Потом все построились повзводно, старшина заставил всех снять рубашки, и рота тяжело дыша, гремя сапогами и поднимая пыль, как стадо буйволов, понеслась на утренний трехкилометровый кросс.
Через полчаса, разгоряченная, шумная рота вернулась и, потеряв свою повзводную структуру, сгрудилась у умывальников. А еще через двадцать минут умытые и построенные студенты строевым шагом отправились на завтрак. В ротной шеренге уже находился и я, рядом с бодрым Толиком, от которого на зависть всем продолжали исходить алкогольные ароматы. Меня на посту сменил Сережа. Он, в отличие от выходца из провинции хваткого Толика, был типичным московским интеллигентом — узкоплечим, близоруким, косолапым, сугубо гражданским человеком, озабоченным на четвертом курсе лишь двумя вещами на свете — жуками (по которым он через несколько лет защитил кандидатскую диссертацию) и своей девушкой Машей (на которой он после лагерей женился). Все свободное время Сережа был занят только одним делом — писал Маше письма. Маша в свою очередь поддерживала совершенно невоенного Сергея многочисленными посланиями, с которыми Сергей не расставался никогда. И складывал он их в два нагрудных кармана гимнастерки. А так как писем ему приходило по несколько штук в день, то и карманы пухли прямо на глазах. Поэтому, казалось, что у одетого в гимнастерку Сергея происходит что-то неестественное с его с молочными железами. А через месяц каждый студент-солдат, проходя мимо влюбленного Сергея, считал своим долгом полюбопытствовать, когда он собирается рожать, с пожеланием в положенный срок родить что-нибудь полезное для Советской Армии, например гаубицу.
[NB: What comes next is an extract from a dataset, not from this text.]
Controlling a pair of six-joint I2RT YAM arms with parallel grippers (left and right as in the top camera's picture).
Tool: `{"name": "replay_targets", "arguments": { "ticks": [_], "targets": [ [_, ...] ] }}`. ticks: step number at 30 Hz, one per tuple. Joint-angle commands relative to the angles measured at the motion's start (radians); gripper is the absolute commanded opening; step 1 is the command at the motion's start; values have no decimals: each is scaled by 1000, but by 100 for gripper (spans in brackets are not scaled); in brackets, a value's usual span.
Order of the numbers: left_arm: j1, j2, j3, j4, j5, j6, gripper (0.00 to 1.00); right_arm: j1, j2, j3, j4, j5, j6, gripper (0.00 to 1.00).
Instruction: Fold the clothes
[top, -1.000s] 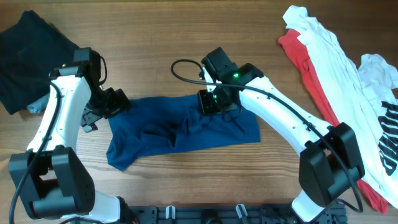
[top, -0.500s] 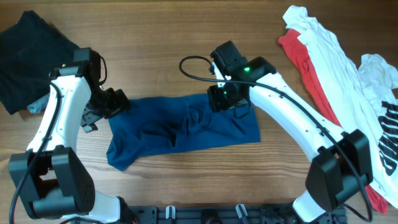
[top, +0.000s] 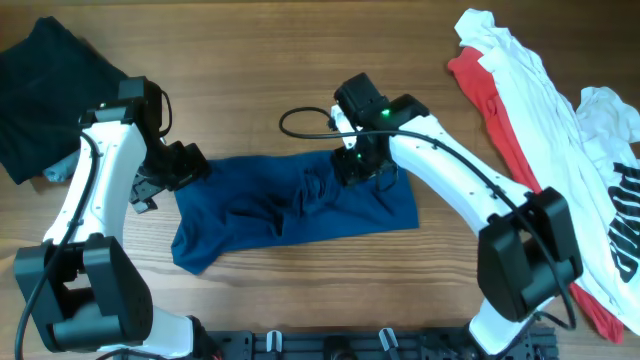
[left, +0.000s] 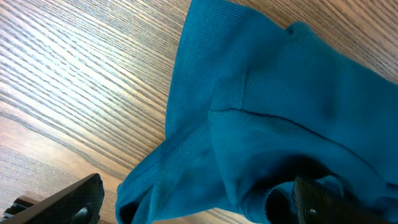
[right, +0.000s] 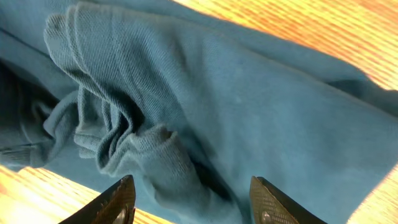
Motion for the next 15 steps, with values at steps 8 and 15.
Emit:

Завтрак как всегда был скучный (если не считать того, что мне попалась алюминиевая ложка с нацарапанными на ней словами «Ищи сука мясо»), необильный и невкусный (давали сваренную на воде пшенную кашу, а в качестве «подливы» — вареное сало). Зато удалось раздобыть много кусков белого хлеба. Я рассовал его по карманам, а потом переложил в противогазную сумку.
Мы возвращались к палаткам. Издали нам было видно, как дневальный сидел под грибком, поджав по-турецки ноги, и писал Маше очередное письмо. Эту пастораль разрушил стремительный, с накинутой на плечи плащ-палаткой, и поэтому чем-то напоминающий Злого Гения из «Лебединого Озера», капитан Полищук. Он бесшумно, словно ястреб, вылетел на велосипеде из-за куста и, осадив своего железного коня прямо перед Сережей, заорал над ним: «Дневальный!».
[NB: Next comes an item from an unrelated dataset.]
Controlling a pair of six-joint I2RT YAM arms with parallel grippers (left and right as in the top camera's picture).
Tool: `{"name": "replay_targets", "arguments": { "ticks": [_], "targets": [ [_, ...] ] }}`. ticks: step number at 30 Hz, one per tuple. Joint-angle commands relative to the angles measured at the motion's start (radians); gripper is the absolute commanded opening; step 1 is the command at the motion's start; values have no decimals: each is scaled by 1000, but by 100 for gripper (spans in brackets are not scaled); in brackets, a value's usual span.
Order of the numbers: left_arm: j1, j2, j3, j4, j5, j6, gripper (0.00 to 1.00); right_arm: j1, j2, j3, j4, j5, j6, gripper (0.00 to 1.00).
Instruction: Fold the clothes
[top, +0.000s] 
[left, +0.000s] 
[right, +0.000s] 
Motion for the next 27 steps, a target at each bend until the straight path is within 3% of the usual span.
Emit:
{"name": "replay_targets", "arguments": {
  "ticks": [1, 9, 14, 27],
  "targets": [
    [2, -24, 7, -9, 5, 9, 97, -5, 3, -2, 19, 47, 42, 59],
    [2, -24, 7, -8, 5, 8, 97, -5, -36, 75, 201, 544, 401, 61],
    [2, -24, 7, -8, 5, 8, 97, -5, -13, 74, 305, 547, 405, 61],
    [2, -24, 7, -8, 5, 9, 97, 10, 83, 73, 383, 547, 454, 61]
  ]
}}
Сергей вскочил, спрятал в карман письмо, выкатил вперед грудь, а заодно и живот (по строевой у него была хроническая тройка). Приняв такую стойку, которую иначе чем «на 8-м месяце» не назовешь, наш дневальный закричал:
— Первая рота, смирно!
— Чего орешь? — уже обычным голосом спросил капитан Полищук, с любопытством оглядывая пышную грудь дневального. — Ведь в лагере никого нет.
— А по уставу положено, — ответил Сергей.
— По уставу положено под грибком стоять, а не сидеть и писем не писать. Вольно.